Любимое слово Маяковского? Что за вопрос? Конечно, «партия». И «Ленин» («близнецы-братья»). А еще «рабочий», «пролетарий», «коммунизм», «социализм», «революция»…

Но есть еще слово, склоняемое на все лады, неожиданное, никогда не угадаете какое. Неожиданное хотя бы потому, что его нет ни у Пушкина, ни у Баратынского, ни у Лермонтова, ни у Фета, ни у Тютчева, ни у Блока… Нет ни у кого. А если и встретится, то один раз, как у Мандельштама, и в другом значении: «Только стихов виноградное мясо / Мне освежило случайно язык…» («Батюшков»)

Итак, Маяковский:

«Женщины, любящие мое мясо»;

«А с запада падает красный снег / сочными клочьями человечьего мяса»;

«людей из мяса я зычно кличу!»;

«и безмерно богатство бычьего мяса»;

«На тарелках зализанных зал / будем жрать тебя, мясо, век!»;

«На черном граните греха и порока / поставим памятник красному мясу»;

«Хотите — / буду от мяса бешеный»;

«Вся земля поляжет женщиной, / заерзает мясами, хотя отдаться»;

«А я — / весь из мяса, / человек весь»;

«и серой дымится мясо дьявола»;

«вывалясь мясами в пухе и вате»;

«на сажень / человечьего мяса нашинковано»;

«это я / сам / с живого сдирая шкуру, / жру мира мясо»;

«это встают из могильных курганов, / мясом обрастают хороненные кости»;

«Бросает / с острия луч / клочок гнилого мяса»;

«И бог — / его проворный повар — / из глин / сочиняет мясо фазаново»;

«кровавый закат-мясник»;

«о грязи / на Мясницкой / вопрос / никто не решает в общемясницком масштабе»;

«боже из мяса — бог-человек!»;

«и несут, / несут / мяса`, масла`»;

«А в Чикаго, усы в ликеры вваля, / выступ мяса облапив бабистый»;

«как тигр в зверинце — / мясо фунтами, / пастью ворот особнячишки сгреб».

На этом перечень обрываю, дойдя лишь до 1921 года.

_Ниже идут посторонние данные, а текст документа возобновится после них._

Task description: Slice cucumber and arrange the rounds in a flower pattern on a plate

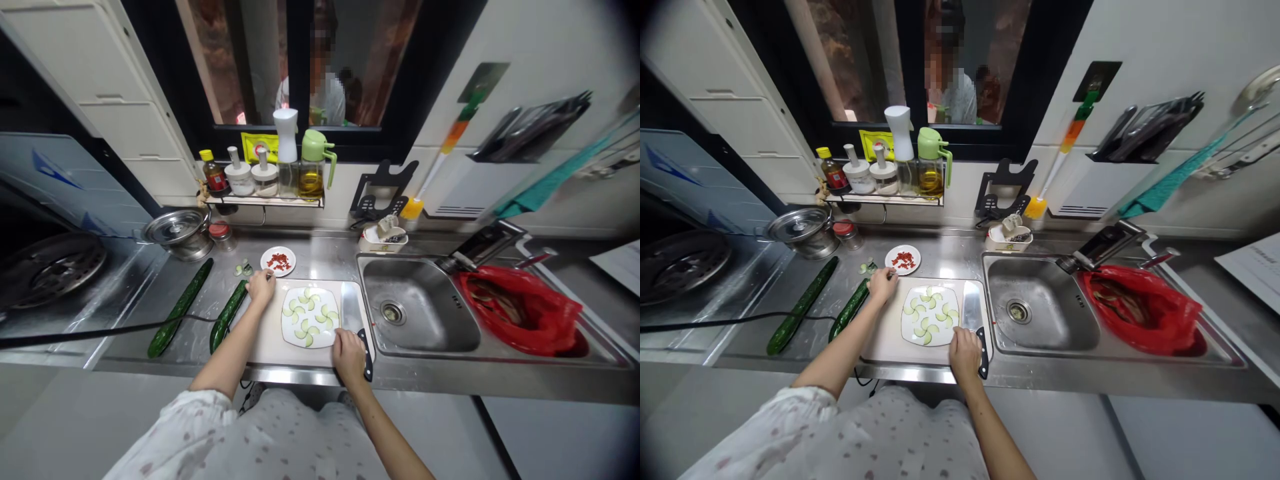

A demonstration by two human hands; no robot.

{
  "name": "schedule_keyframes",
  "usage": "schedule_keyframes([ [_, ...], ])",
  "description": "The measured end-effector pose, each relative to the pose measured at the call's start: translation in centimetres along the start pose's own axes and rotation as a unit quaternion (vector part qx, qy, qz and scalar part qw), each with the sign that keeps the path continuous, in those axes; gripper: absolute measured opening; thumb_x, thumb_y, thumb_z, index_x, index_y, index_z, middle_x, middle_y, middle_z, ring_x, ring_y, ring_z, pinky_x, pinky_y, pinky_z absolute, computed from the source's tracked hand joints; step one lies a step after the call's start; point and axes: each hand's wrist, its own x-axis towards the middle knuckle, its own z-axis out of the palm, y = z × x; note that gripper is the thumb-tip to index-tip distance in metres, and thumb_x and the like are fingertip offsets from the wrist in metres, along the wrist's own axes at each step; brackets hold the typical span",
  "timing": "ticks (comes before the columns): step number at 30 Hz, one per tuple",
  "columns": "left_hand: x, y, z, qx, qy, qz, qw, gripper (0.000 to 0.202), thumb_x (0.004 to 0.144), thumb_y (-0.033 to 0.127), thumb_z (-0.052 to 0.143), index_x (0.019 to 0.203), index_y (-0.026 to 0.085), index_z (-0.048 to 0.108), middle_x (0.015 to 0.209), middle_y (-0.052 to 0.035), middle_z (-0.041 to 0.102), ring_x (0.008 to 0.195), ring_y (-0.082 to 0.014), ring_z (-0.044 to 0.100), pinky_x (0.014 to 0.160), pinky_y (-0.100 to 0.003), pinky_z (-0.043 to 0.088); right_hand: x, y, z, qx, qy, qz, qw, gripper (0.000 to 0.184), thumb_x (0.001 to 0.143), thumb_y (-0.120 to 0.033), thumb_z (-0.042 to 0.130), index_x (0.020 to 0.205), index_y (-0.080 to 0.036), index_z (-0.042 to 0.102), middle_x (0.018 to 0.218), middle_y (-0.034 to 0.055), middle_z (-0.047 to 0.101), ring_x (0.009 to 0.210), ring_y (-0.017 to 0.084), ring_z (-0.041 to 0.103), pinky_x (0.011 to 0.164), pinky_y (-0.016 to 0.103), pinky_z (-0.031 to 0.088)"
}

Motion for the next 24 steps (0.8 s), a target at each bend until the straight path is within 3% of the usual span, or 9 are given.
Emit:
schedule_keyframes([
  [8, 3.3, 2.7, 1.0, 0.081, -0.035, 0.091, 0.992, 0.031, 0.088, 0.022, 0.047, 0.107, 0.032, 0.070, 0.120, -0.0080, 0.060, 0.113, -0.0277, 0.049, 0.092, -0.042, 0.033, 0.5, 0.3, -0.1, 0.020, 0.028, -0.001, 0.999, 0.031, 0.097, -0.028, 0.036, 0.105, -0.018, 0.064, 0.091, 0.0078, 0.069, 0.085, 0.021, 0.060, 0.078, 0.032, 0.039],
  [15, 5.4, 3.0, 1.4, 0.155, -0.079, 0.205, 0.963, 0.030, 0.087, 0.020, 0.047, 0.101, 0.029, 0.072, 0.125, -0.0091, 0.057, 0.117, -0.0266, 0.045, 0.097, -0.041, 0.029, 0.7, 0.3, -0.9, 0.070, 0.045, 0.005, 0.997, 0.030, 0.097, -0.032, 0.036, 0.105, -0.019, 0.063, 0.090, 0.0088, 0.069, 0.084, 0.022, 0.061, 0.076, 0.034, 0.044],
  [20, 6.1, 3.1, 1.8, 0.148, -0.088, 0.206, 0.963, 0.025, 0.086, 0.020, 0.050, 0.094, 0.025, 0.072, 0.121, -0.0118, 0.058, 0.117, -0.0274, 0.046, 0.099, -0.040, 0.029, 0.9, 0.2, -1.9, 0.100, 0.044, 0.026, 0.994, 0.028, 0.096, -0.034, 0.039, 0.104, -0.021, 0.062, 0.089, 0.0095, 0.069, 0.085, 0.023, 0.061, 0.075, 0.035, 0.046],
  [24, 6.0, 3.0, 2.1, 0.070, -0.081, 0.180, 0.978, 0.016, 0.083, 0.020, 0.055, 0.084, 0.023, 0.071, 0.118, -0.0118, 0.060, 0.119, -0.0273, 0.047, 0.102, -0.041, 0.028, 0.9, 0.1, -2.4, 0.114, 0.041, 0.040, 0.992, 0.028, 0.096, -0.035, 0.039, 0.103, -0.021, 0.062, 0.090, 0.0093, 0.069, 0.085, 0.023, 0.061, 0.076, 0.036, 0.046],
])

Уж очень противна эта полуграмотная стряпня. Кто-то обидится за Маяковского, но, во-первых, это не я — это он сам себя так обидел.

А во-вторых, ему ли обижаться? «Как будто / влип / в акварель Бенуа, / к каким-то / стишкам Ахматовой». Так походя он умел оскорбить, унизить кого угодно. Хоть Толстого («А с неба смотрела какая-то дрянь / величественно, как Лев Толстой»), хоть Шаляпина. Мог вообще, при всем «хорошем отношении» к Некрасову, написать несусветную глупость: «А Некрасов, Коля, сын покойного Алеши…»

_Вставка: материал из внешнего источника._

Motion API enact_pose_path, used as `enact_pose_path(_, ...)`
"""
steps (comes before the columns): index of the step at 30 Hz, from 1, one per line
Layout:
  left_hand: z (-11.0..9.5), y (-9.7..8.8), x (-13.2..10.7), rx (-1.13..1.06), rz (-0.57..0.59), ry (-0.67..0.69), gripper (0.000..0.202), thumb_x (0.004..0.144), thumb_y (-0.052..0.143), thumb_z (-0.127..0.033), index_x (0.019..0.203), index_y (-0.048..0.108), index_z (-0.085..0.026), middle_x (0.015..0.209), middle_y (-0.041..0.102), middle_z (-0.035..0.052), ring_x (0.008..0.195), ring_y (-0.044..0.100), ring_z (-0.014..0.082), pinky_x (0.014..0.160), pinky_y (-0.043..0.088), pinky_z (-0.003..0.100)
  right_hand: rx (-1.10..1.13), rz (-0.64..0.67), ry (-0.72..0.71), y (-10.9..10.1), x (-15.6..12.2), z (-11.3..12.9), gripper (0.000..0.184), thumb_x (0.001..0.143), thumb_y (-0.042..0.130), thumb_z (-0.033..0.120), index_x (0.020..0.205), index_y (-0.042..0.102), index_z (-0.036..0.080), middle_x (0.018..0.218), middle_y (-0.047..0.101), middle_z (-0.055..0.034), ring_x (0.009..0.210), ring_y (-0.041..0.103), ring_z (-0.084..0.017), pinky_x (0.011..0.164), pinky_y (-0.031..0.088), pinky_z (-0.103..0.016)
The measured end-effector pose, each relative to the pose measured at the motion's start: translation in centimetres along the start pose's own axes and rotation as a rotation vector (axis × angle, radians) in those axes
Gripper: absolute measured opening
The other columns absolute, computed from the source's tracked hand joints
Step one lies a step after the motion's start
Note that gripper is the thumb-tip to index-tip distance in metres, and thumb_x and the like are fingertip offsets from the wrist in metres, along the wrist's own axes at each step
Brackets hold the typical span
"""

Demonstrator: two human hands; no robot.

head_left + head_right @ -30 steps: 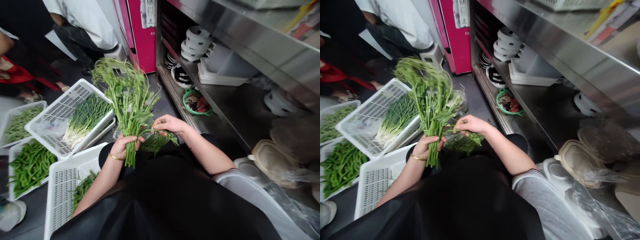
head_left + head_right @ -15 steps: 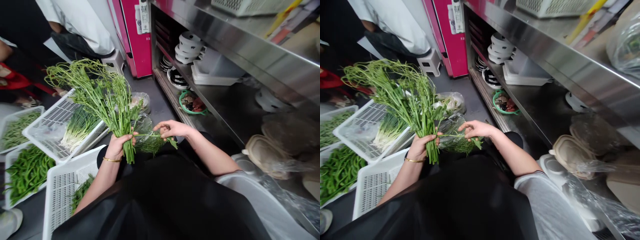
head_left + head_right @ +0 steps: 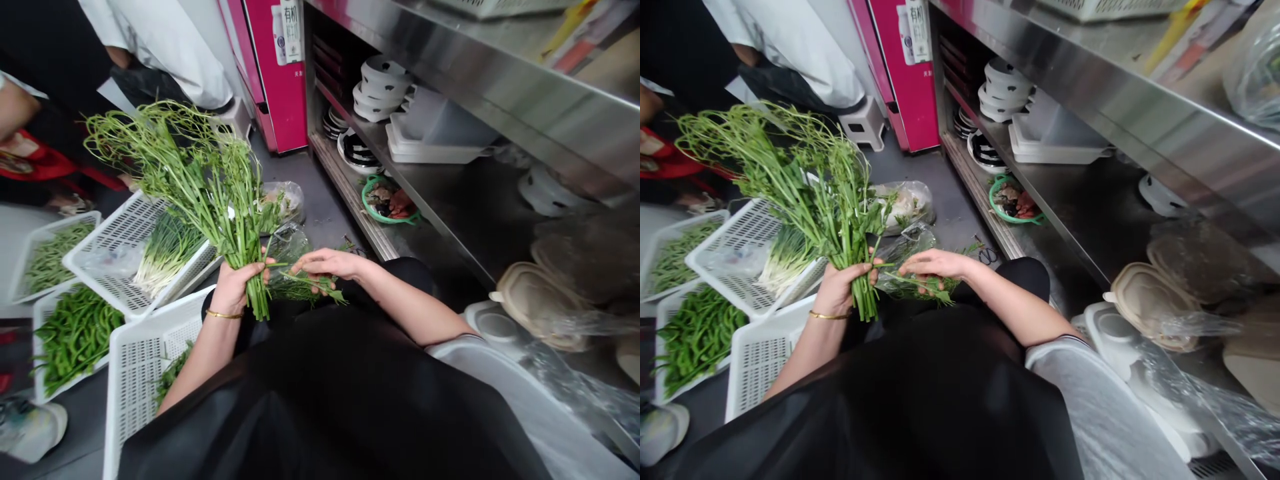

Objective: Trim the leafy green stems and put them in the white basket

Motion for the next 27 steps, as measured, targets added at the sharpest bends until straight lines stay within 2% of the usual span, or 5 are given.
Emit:
enact_pose_path(7, 0.3, -1.3, -0.1, 0.048, -0.075, 0.037, 0.028, 0.058, 0.068, -0.011, 0.086, 0.063, -0.009, 0.068, 0.068, 0.0056, 0.041, 0.053, 0.0106, 0.039, 0.04, 0.023, -0.124, 0.015, -0.063, -0.7, -2.2, 0.9, 0.028, 0.078, 0.06, 0.039, 0.073, 0.06, 0.011, 0.046, 0.042, 0.0079, 0.033, 0.037, -0.002, 0.034, 0.025, -0.015)
enact_pose_path(12, 1.1, -3.1, 0.3, -0.002, -0.128, 0.033, 0.029, 0.056, 0.069, -0.012, 0.084, 0.063, -0.01, 0.068, 0.068, 0.0043, 0.04, 0.053, 0.01, 0.038, 0.04, 0.022, -0.069, -0.478, -0.281, -6.4, -6.7, 3.4, 0.026, 0.08, 0.058, 0.041, 0.078, 0.057, 0.014, 0.051, 0.044, 0.0074, 0.033, 0.032, -0.002, 0.035, 0.025, -0.018)
enact_pose_path(15, 2.3, -2.0, 0.3, -0.041, -0.116, -0.016, 0.032, 0.055, 0.071, -0.014, 0.086, 0.064, -0.01, 0.069, 0.069, 0.0039, 0.041, 0.054, 0.01, 0.04, 0.043, 0.022, -0.394, -0.678, -0.336, -4.9, -4.6, 5.0, 0.031, 0.075, 0.063, 0.041, 0.092, 0.06, 0.016, 0.069, 0.057, 0.0018, 0.049, 0.046, -0.006, 0.047, 0.034, -0.019)
enact_pose_path(20, 2.8, -0.2, -0.5, -0.044, -0.082, -0.019, 0.021, 0.054, 0.074, -0.013, 0.073, 0.067, -0.008, 0.063, 0.068, 0.0052, 0.052, 0.062, 0.0146, 0.053, 0.052, 0.025, -0.859, -0.568, -0.313, -0.3, 1.6, 5.8, 0.018, 0.08, 0.058, 0.03, 0.073, 0.059, 0.014, 0.069, 0.059, -0.0017, 0.065, 0.052, -0.011, 0.06, 0.035, -0.022)
enact_pose_path(27, 1.8, -3.2, -0.9, -0.185, -0.091, -0.028, 0.03, 0.053, 0.076, -0.011, 0.081, 0.064, -0.011, 0.07, 0.069, 0.0047, 0.082, 0.068, 0.0272, 0.075, 0.056, 0.038, -0.374, -0.585, -0.097, -6.2, -2.2, 2.2, 0.034, 0.075, 0.059, 0.045, 0.059, 0.049, 0.016, 0.049, 0.049, 0.0039, 0.039, 0.041, -0.006, 0.044, 0.031, -0.02)
Point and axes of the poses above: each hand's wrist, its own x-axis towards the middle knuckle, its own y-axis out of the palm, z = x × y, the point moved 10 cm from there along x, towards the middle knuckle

Или еще такое: «Не высидел / дома. Анненский, Тютчев, Фет…» («Надоело»). Надоели — и, «тоскою к людям ведомый», пошел «в кинематографы, в трактиры, в кафе»? Скорее всего, смысл именно таков, — и это не поздний, а ранний Маяковский (1916), которым принято восхищаться. А может быть, ничего плохого не имел в виду — и мы должны быть ему благодарны хотя бы за то, что один раз назвал их в своих стихах?

 

 

 

ИЗ СТАРЫХ И НОВЫХ ЗАПИСЕЙ

1

Вчера (19. 11. 1970) говорили с Бродским о задачах поэзии (искусства).

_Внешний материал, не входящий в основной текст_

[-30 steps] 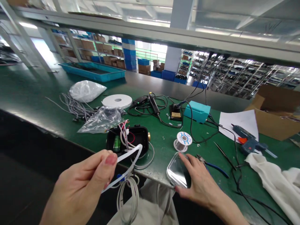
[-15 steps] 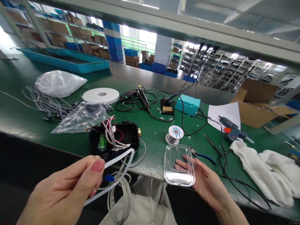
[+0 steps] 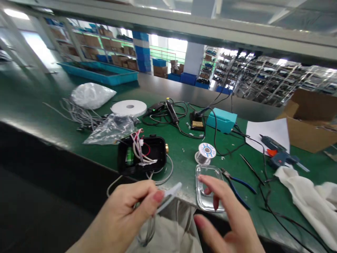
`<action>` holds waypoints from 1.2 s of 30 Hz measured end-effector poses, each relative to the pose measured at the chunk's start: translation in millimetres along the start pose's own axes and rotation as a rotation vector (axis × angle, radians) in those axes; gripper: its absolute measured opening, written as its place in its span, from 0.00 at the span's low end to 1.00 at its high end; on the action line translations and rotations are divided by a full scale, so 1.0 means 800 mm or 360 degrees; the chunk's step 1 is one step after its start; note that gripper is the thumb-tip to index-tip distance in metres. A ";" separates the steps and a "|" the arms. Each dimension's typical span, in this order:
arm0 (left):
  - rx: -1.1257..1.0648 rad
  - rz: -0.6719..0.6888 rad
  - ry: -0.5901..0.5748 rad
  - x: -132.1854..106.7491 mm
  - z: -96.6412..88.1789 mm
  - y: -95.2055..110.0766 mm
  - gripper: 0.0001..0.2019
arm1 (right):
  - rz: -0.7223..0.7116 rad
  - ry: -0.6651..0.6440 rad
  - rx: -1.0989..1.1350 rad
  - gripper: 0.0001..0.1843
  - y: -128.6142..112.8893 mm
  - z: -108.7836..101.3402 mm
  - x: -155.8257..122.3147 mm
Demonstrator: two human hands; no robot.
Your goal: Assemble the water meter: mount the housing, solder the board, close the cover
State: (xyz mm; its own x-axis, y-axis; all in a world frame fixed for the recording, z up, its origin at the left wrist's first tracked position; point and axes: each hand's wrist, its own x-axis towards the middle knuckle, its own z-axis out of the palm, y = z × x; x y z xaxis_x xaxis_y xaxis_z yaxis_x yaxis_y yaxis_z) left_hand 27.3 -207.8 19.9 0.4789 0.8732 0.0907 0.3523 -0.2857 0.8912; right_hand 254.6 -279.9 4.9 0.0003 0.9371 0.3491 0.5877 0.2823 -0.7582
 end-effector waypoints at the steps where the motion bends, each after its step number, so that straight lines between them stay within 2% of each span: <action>1: -0.0037 -0.0010 -0.0113 0.002 0.003 0.008 0.21 | -0.0187 -0.0129 0.0009 0.27 -0.009 0.009 0.008; 3: -0.0139 -0.0069 -0.0299 0.003 0.004 0.019 0.19 | -0.0416 -0.0357 0.0025 0.17 -0.022 0.024 0.025; 4: -0.0197 -0.0159 -0.0368 0.002 0.001 0.021 0.18 | -0.0439 -0.0414 0.0022 0.11 -0.025 0.028 0.033; 5: -0.0249 -0.0269 -0.0428 0.000 -0.004 0.021 0.16 | -0.0414 -0.0410 0.0012 0.08 -0.027 0.031 0.039; 7: -0.0301 -0.0455 -0.0469 -0.007 -0.015 0.013 0.14 | -0.0301 -0.0294 -0.0001 0.08 -0.025 0.032 0.049; 10: -0.0373 -0.0437 -0.0289 -0.019 -0.031 -0.010 0.12 | -0.0061 -0.0162 0.0027 0.10 -0.018 0.027 0.058; 13: -0.0630 -0.0371 -0.0081 -0.024 -0.045 -0.031 0.12 | 0.0175 -0.0086 0.0087 0.13 -0.016 0.027 0.072; 15: -0.0755 -0.0371 0.0133 -0.020 -0.057 -0.038 0.12 | 0.0231 -0.0092 0.0137 0.14 -0.021 0.034 0.090; 19: -0.0730 -0.0335 0.0686 0.011 -0.090 -0.046 0.13 | 0.0166 -0.0187 0.0176 0.15 -0.039 0.060 0.148; 22: -0.0748 -0.0335 0.0887 0.043 -0.115 -0.059 0.14 | 0.0165 -0.0217 0.0131 0.14 -0.053 0.082 0.198; 25: -0.0823 -0.0383 0.0937 0.070 -0.131 -0.077 0.12 | 0.0209 -0.0252 0.0053 0.11 -0.060 0.101 0.239; 29: -0.0959 -0.0492 0.0853 0.092 -0.136 -0.097 0.12 | 0.0230 -0.0224 -0.0045 0.10 -0.054 0.117 0.274; 32: -0.1068 -0.0538 0.0776 0.101 -0.136 -0.105 0.12 | 0.0280 -0.0208 -0.0087 0.11 -0.043 0.123 0.288; 36: -0.1188 -0.0486 0.0814 0.109 -0.138 -0.104 0.09 | 0.0329 -0.0231 -0.0065 0.12 -0.031 0.123 0.292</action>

Он утверждал необходимость «брать на два тона выше», учить читателя, «приказывать» ему. Я говорил, что нравственность — это не задача искусства, а его компонент, составная часть. Всякое подлинное искусство нравственно, не заботясь о том.

Он ссылался на русскую поэзию XVIII века как образец высокой поэзии. Абсолютность представлений о том, что хорошо и что плохо, всеобщность и обязательность начальных установок, четкость в определении добра и зла — всё это он противопоставлял русской поэзии XIX века.

Я говорил о поэтическом раскрепощении Батюшкова, Пушкина, Баратынского, о преимуществах жизни перед самой высокой схемой.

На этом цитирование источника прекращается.